The group was able to cut expenses to keep up with falling revenues in 2021 but not 2022. Given how far off the group was in projecting income and expenses in 2022, there’s reason to believe the 2023 budget may underplay the risks it faces.

Brian Mittendorf, an accounting professor at Ohio State University who has followed the NRA’s finances for years, said the membership flop should concern the gun-rights group and its supporters.

“Perhaps most concerning for the organization is that the decline in member dues revenues was both substantial and apparently unexpected, as their member dues were well below budgets,” he told The Reload. “The end result is that not only is the organization smaller than it has been in the recent past, but it had to resort to substantial borrowing from a credit line to maintain that size.”

Rocky Marshall, a former NRA board member who unsuccessfully ran to unseat LaPierre last year, had a more blunt assessment.

“This is a blood bath, and the NRA is desperately trying to stop the blood loss,” he told The Reload. “The current financial situation is untenable and is akin to bailing a leaking boat with a spoon.”

The NRA did not respond to a request for comment.

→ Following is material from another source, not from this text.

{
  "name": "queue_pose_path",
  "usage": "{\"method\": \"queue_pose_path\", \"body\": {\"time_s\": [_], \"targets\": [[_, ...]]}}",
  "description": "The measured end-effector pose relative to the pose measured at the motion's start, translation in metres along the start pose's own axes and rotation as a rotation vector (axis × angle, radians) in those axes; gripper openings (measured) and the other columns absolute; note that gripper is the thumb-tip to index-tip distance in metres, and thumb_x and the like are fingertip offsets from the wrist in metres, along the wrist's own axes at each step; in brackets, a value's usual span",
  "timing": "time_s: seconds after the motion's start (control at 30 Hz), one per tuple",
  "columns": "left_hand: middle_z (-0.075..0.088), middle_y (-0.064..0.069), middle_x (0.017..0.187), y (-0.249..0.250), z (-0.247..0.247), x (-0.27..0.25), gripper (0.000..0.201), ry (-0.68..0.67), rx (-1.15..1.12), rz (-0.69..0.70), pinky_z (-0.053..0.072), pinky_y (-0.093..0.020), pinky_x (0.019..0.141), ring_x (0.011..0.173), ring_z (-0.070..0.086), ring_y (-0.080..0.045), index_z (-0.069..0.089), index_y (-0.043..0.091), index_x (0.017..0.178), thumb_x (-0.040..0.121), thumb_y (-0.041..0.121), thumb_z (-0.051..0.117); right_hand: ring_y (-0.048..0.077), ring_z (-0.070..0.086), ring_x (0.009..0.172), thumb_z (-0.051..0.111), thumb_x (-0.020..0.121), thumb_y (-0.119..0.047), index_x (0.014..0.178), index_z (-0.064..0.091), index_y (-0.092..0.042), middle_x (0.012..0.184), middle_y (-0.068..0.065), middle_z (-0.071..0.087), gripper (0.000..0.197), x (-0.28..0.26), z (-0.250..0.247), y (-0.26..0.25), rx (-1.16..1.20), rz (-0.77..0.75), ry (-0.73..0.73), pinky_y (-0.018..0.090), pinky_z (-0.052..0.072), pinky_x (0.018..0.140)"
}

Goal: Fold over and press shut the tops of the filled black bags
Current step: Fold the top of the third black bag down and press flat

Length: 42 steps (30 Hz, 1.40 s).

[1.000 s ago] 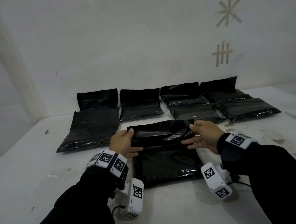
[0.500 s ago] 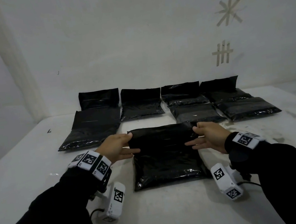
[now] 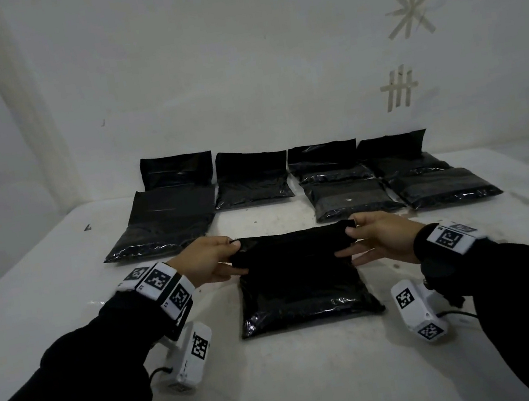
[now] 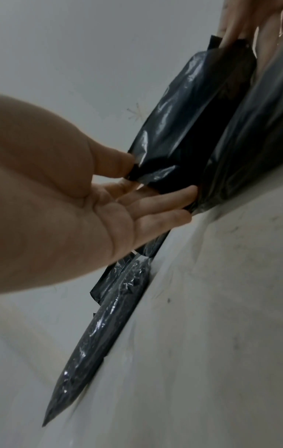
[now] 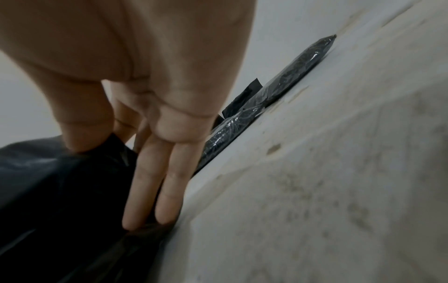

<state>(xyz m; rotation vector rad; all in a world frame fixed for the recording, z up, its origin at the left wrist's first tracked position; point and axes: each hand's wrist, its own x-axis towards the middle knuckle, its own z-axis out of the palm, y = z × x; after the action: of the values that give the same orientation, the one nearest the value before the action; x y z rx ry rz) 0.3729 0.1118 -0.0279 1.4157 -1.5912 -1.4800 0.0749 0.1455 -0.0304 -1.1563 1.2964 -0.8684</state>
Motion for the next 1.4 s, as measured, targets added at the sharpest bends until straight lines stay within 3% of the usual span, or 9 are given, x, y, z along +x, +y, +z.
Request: {"method": "queue_pose_path", "body": {"time_s": [0.23, 0.33, 0.43, 0.57, 0.67, 0.77, 0.9, 1.1, 1.4], "targets": [[0.059, -0.018, 0.093, 0.001, -0.008, -0.007, 0.021, -0.118, 0.236, 0.042, 0.042, -0.020, 0.068, 0.070, 0.068, -0.008, 0.059, 0.007, 0.080, 0.097, 0.014, 0.048, 0.009, 0.070, 0.083, 0.047, 0.095, -0.001, 0.083, 0.053, -0.012, 0.089, 0.004, 0.068, 0.017, -0.002, -0.007, 0.000, -0.167, 0.008, -0.057, 0.027, 0.048, 0.075], [0.063, -0.010, 0.087, -0.002, -0.010, -0.012, 0.020, -0.175, 0.377, 0.064, 0.038, -0.029, 0.074, 0.075, 0.056, -0.014, 0.068, 0.015, 0.078, 0.088, 0.031, 0.061, 0.009, 0.065, 0.084, 0.050, 0.093, 0.000, 0.077, 0.054, -0.011, 0.089, 0.005, 0.066, 0.020, -0.006, -0.010, -0.001, -0.315, 0.003, -0.106, 0.025, 0.047, 0.077], [0.060, 0.011, 0.066, -0.004, -0.011, -0.014, 0.017, -0.206, 0.509, 0.092, 0.039, -0.017, 0.066, 0.062, 0.050, -0.003, 0.070, 0.021, 0.079, 0.092, 0.022, 0.059, 0.002, 0.064, 0.093, 0.054, 0.091, 0.001, 0.073, 0.054, -0.008, 0.101, -0.006, 0.072, 0.021, -0.008, -0.013, -0.001, -0.404, 0.003, -0.168, 0.023, 0.046, 0.081], [0.067, 0.022, 0.103, -0.006, -0.014, -0.017, 0.021, -0.273, 0.519, 0.102, 0.041, -0.011, 0.097, 0.105, 0.059, 0.006, 0.075, 0.028, 0.088, 0.088, 0.011, 0.063, -0.003, 0.062, 0.105, 0.059, 0.085, 0.008, 0.086, 0.061, 0.008, 0.095, -0.009, 0.074, 0.003, -0.004, -0.018, 0.002, -0.493, -0.015, -0.239, 0.026, 0.043, 0.096], [0.067, 0.021, 0.104, -0.009, -0.013, -0.019, 0.034, -0.300, 0.509, 0.107, 0.040, -0.006, 0.094, 0.103, 0.057, 0.013, 0.074, 0.038, 0.079, 0.085, 0.006, 0.065, -0.003, 0.061, 0.107, 0.064, 0.081, 0.008, 0.086, 0.068, 0.005, 0.096, -0.008, 0.074, 0.007, -0.005, -0.019, 0.004, -0.554, -0.042, -0.229, 0.023, 0.046, 0.099], [0.065, -0.002, 0.119, -0.010, -0.009, -0.021, 0.021, -0.315, 0.536, 0.138, 0.040, -0.003, 0.091, 0.097, 0.056, 0.020, 0.074, 0.019, 0.095, 0.083, 0.003, 0.067, -0.008, 0.061, 0.104, 0.065, 0.080, 0.009, 0.082, 0.070, -0.007, 0.111, 0.005, 0.069, 0.017, -0.008, -0.017, 0.004, -0.609, -0.062, -0.231, 0.016, 0.047, 0.093], [0.063, 0.003, 0.125, -0.008, -0.004, -0.025, 0.029, -0.291, 0.721, 0.204, 0.035, 0.001, 0.089, 0.094, 0.051, 0.024, 0.071, 0.014, 0.108, 0.079, 0.015, 0.074, -0.013, 0.060, 0.098, 0.069, 0.076, 0.008, 0.075, 0.069, -0.016, 0.113, 0.001, 0.067, 0.024, -0.010, -0.013, 0.004, -0.682, -0.069, -0.217, 0.011, 0.046, 0.090], [0.056, 0.017, 0.131, -0.005, 0.009, -0.035, 0.045, -0.172, 0.961, 0.233, 0.037, -0.021, 0.103, 0.118, 0.051, 0.000, 0.070, 0.024, 0.111, 0.069, 0.038, 0.081, -0.015, 0.057, 0.097, 0.075, 0.073, 0.001, 0.069, 0.065, -0.019, 0.111, -0.008, 0.066, 0.024, -0.010, -0.009, 0.006, -0.769, -0.098, -0.178, 0.008, 0.042, 0.092], [0.050, 0.015, 0.138, -0.003, 0.011, -0.025, 0.049, -0.103, 1.115, 0.268, 0.031, -0.032, 0.109, 0.129, 0.043, -0.008, 0.064, 0.029, 0.120, 0.075, 0.043, 0.074, -0.019, 0.056, 0.091, 0.075, 0.074, 0.000, 0.070, 0.063, -0.019, 0.117, -0.006, 0.064, 0.023, -0.002, -0.011, 0.005, -0.850, -0.117, -0.154, 0.001, 0.039, 0.078]]}}
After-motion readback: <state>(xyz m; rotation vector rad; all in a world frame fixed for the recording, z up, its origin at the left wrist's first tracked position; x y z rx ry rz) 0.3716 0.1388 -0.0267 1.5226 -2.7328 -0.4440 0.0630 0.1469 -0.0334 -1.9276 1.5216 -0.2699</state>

The finance committee presentation was first published by the blog NRA in Danger. The Reload independently obtained a copy of that presentation alongside a collection of other internal financial reports. This is only the second time such detailed internal budget documents have been leaked after The Reload published the group’s August 2021 financial statement package last year. The leaks, which have come from different sources, indicate how concerned many NRA insiders are about the state of the organization.

The group, which remains the largest gun-related non-profit in the world, has faced unrelenting turmoil since The New Yorker and The Trace published other leaked internal documents in 2019 outlining accusations LaPierre and others used NRA money to spend millions of dollars on lavish personal purchases with little to no oversight from the board of directors. Those purchases, often funneled through the organization’s top outside contractor Ackerman McQueen, included private jet travel, luxury vacations, and even custom suits for LaPierre and his family. The revelations led to an internal power struggle after then-president Oliver North, who Ackerman was paying to host a tv show on now-defunct NRAtv, called for an investigation into the allegations and LaPierre’s resignation.

LaPierre ultimately survived the attempted ouster, but the NRA pushed out North alongside its top lobbyist, two different treasurers, and a crop of board members who criticized leadership. Then the COVID pandemic hit, and the organization cut hundreds of positions–many of which have never been restored. The organization has also been continually dogged by a corruption lawsuit New York Attorney General Letitia James, a Democrat and dedicated political opponent of the NRA, filed soon after news of the allegations broke. The NRA has thrown everything at the wall to try and combat the New York suit, including a failed attempt to declare bankruptcy and escape James’ jurisdiction by moving to Texas, but has primarily succeeded in racking up legal bills that account for an ever-increasing portion of the non-profit’s budget.

Still, the group remains magnitudes larger than its counterparts on either side of the issue. It continues to spend tens of millions on political activism, legal activism, and firearms safety training each year. It also supports a nationwide network of state groups, including the New York State Rifle and Pistol Association which won a landmark Supreme Court case over gun-carry rights in America last year.

But the corruption allegations have taken their toll on the group’s ability to recruit and maintain members. Mittendorf said the financial spiral caused by the membership exodus threatens the very existence of the NRA.

“If the organization’s projections of a sizable rebound in member revenues in 2023 do not materialize, the long-run risks they have faced may quickly become short-run risks of a cash shortfall,” he said. “Downsizing core operations and borrowing to make up for lost member dues can only work for so long.”